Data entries
........

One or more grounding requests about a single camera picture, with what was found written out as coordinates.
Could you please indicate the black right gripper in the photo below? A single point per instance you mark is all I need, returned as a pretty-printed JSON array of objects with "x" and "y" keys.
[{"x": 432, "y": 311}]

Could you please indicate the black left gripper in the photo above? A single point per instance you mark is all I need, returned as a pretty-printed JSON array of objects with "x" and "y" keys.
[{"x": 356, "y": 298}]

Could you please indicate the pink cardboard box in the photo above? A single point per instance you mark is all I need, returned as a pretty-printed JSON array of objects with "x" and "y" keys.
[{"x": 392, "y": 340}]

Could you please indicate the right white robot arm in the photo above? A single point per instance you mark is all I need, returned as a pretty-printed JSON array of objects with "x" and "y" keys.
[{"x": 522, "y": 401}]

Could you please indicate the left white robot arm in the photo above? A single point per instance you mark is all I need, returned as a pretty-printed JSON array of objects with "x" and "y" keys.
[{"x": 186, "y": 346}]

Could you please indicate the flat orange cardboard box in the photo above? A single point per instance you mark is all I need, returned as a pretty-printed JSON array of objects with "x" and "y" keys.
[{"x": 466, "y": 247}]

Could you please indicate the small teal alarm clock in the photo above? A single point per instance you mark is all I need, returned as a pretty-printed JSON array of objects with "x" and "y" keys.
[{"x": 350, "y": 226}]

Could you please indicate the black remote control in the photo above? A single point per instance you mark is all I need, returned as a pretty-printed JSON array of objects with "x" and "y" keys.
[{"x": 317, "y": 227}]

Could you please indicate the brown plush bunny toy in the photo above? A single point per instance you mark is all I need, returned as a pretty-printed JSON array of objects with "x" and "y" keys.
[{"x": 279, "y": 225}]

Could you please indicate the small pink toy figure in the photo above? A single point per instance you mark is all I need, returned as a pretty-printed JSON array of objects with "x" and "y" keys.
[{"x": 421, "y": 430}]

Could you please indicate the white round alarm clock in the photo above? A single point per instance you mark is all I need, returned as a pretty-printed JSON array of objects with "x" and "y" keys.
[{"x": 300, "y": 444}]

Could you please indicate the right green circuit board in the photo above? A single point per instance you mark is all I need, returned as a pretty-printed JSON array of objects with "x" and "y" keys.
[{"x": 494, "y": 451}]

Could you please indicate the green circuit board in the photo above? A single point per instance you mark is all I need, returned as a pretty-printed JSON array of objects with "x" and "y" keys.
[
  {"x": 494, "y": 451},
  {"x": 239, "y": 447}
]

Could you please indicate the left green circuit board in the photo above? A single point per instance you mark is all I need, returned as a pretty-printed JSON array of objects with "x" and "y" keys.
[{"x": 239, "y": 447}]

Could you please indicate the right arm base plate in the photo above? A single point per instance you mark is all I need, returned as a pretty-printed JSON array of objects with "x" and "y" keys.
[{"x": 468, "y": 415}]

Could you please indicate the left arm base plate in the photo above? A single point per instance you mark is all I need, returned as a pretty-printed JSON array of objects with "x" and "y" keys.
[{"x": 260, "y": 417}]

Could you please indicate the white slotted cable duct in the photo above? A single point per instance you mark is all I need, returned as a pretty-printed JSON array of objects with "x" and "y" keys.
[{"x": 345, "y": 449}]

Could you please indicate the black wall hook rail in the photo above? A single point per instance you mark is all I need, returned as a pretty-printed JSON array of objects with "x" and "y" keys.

........

Problem to work on
The answer must be the same records, repeated exactly and in full.

Exercise response
One or more grounding requests about a single camera picture, with what was found written out as coordinates.
Could you please indicate the black right gripper in the photo below? A single point per instance you mark is all I need, returned as a pretty-printed JSON array of objects with "x" and "y" keys.
[{"x": 432, "y": 311}]

Could you please indicate the black left gripper in the photo above? A single point per instance you mark is all I need, returned as a pretty-printed JSON array of objects with "x" and "y" keys.
[{"x": 356, "y": 298}]

Could you please indicate the pink cardboard box in the photo above? A single point per instance you mark is all I need, returned as a pretty-printed JSON array of objects with "x" and "y" keys.
[{"x": 392, "y": 340}]

Could you please indicate the right white robot arm in the photo above? A single point per instance you mark is all I need, returned as a pretty-printed JSON array of objects with "x" and "y" keys.
[{"x": 522, "y": 401}]

Could you please indicate the left white robot arm in the photo above? A single point per instance you mark is all I need, returned as a pretty-printed JSON array of objects with "x" and "y" keys.
[{"x": 186, "y": 346}]

Could you please indicate the flat orange cardboard box in the photo above? A single point per instance you mark is all I need, returned as a pretty-printed JSON array of objects with "x" and "y" keys.
[{"x": 466, "y": 247}]

Could you please indicate the small teal alarm clock in the photo above? A single point per instance you mark is all I need, returned as a pretty-printed JSON array of objects with "x" and "y" keys.
[{"x": 350, "y": 226}]

Could you please indicate the black remote control in the photo above? A single point per instance you mark is all I need, returned as a pretty-printed JSON array of objects with "x" and "y" keys.
[{"x": 317, "y": 227}]

Could you please indicate the brown plush bunny toy in the photo above? A single point per instance you mark is all I need, returned as a pretty-printed JSON array of objects with "x" and "y" keys.
[{"x": 279, "y": 225}]

Could you please indicate the small pink toy figure in the photo above? A single point per instance you mark is all I need, returned as a pretty-printed JSON array of objects with "x" and "y" keys.
[{"x": 421, "y": 430}]

Could you please indicate the white round alarm clock in the photo above? A single point per instance you mark is all I need, returned as a pretty-printed JSON array of objects with "x" and "y" keys.
[{"x": 300, "y": 444}]

Could you please indicate the right green circuit board in the photo above? A single point per instance you mark is all I need, returned as a pretty-printed JSON array of objects with "x" and "y" keys.
[{"x": 494, "y": 451}]

Could you please indicate the green circuit board in the photo above? A single point per instance you mark is all I need, returned as a pretty-printed JSON array of objects with "x" and "y" keys.
[
  {"x": 494, "y": 451},
  {"x": 239, "y": 447}
]

Could you please indicate the left green circuit board in the photo above? A single point per instance you mark is all I need, returned as a pretty-printed JSON array of objects with "x" and "y" keys.
[{"x": 239, "y": 447}]

Could you please indicate the right arm base plate in the photo above? A single point per instance you mark is all I need, returned as a pretty-printed JSON array of objects with "x" and "y" keys.
[{"x": 468, "y": 415}]

Could you please indicate the left arm base plate in the photo above? A single point per instance you mark is all I need, returned as a pretty-printed JSON array of objects with "x" and "y" keys.
[{"x": 260, "y": 417}]

Could you please indicate the white slotted cable duct in the photo above? A single point per instance you mark is all I need, returned as a pretty-printed JSON array of objects with "x" and "y" keys.
[{"x": 345, "y": 449}]

Could you please indicate the black wall hook rail in the photo above? A single point per instance you mark is all I need, returned as a pretty-printed JSON array of objects with "x" and "y" keys.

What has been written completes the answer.